[To do] Search the data for the string "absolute" and copy each line in which it appears.

[Data segment]
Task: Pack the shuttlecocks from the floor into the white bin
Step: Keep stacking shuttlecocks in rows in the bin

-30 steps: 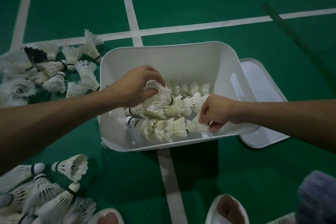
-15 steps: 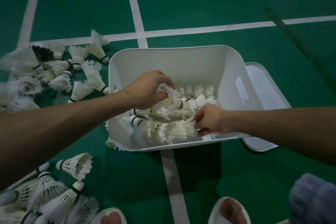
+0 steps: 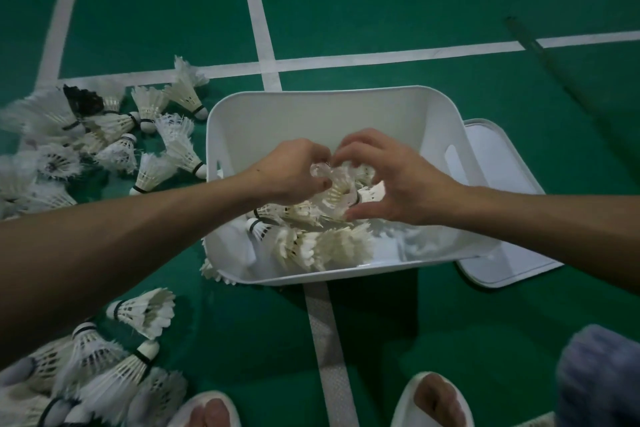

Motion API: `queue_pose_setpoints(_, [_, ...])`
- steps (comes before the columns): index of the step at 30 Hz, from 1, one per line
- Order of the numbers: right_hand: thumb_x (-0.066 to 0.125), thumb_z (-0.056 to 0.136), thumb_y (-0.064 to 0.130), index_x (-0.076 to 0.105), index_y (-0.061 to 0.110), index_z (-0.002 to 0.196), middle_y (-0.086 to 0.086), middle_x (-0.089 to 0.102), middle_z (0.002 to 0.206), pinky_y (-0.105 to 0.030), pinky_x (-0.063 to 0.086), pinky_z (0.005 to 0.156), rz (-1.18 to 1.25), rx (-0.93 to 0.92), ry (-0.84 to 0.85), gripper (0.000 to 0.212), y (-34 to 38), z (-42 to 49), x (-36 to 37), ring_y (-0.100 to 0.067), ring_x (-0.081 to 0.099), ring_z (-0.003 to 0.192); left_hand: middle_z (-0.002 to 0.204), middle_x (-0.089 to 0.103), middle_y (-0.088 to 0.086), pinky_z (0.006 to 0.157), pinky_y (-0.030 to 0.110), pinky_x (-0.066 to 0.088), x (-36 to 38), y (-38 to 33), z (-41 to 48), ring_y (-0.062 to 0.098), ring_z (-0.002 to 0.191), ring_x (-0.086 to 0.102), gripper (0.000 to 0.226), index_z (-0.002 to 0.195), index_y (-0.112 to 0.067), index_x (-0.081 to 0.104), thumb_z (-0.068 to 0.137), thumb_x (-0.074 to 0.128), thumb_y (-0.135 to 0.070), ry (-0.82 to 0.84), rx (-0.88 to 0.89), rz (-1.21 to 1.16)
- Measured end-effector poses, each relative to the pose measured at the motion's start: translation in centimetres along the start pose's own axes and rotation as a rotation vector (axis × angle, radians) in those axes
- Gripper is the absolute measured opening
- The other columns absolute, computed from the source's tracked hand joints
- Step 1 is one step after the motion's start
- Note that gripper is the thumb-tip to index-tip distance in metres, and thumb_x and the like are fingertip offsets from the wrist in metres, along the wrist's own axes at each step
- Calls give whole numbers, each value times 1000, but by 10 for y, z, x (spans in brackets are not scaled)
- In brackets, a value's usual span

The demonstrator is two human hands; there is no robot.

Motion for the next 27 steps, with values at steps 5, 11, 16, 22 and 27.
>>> queue_pose_setpoints(5, [81,75,23,68,9,83,-7,59,117,-34,49,78,-92,-78,-28,21,0,-1,8,-10,51,84,113,67,3,70,21,34,1,-1,-2,13,82,53,26,111,-17,66,87,64,-28,3,-14,-58])
queue_pose_setpoints(11, [75,81,31,74,14,81,-2,59,123,-26,44,90,-108,227,-82,17,-33,-12,-8,-5,49,89,127,56,1,82,27,43,-3,5,-10,13,94,56,43,118,-21,60,80,73,-33,49,-26,-84])
queue_pose_setpoints(16, [72,84,25,77,5,77,-8,67,107,-24,44,79,-143,510,-23,22,-61,-24,-10,-19,62,96,123,54,3,81,27,44,4,8,-12,14,91,57,38,115,-26,59,80,74,-23,79,10,29])
queue_pose_setpoints(22, [70,83,17,72,0,73,-15,70,75,-27,43,54,-128,679,83,20,-76,-36,1,-23,61,66,122,54,2,85,30,45,10,11,-14,12,86,56,44,117,-29,58,77,76,-31,102,34,73])
queue_pose_setpoints(27, [70,82,15,67,-1,71,-12,64,64,-29,48,59,-111,777,131,19,-86,-49,7,-22,59,59,123,54,3,86,32,47,15,13,-13,13,89,55,47,118,-28,57,76,77,-30,107,31,66])
Point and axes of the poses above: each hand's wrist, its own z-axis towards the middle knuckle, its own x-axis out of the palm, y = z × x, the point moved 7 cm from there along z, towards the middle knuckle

[Response to the task]
- Gripper is the absolute measured opening
- The other columns absolute, computed from the source's tracked hand joints

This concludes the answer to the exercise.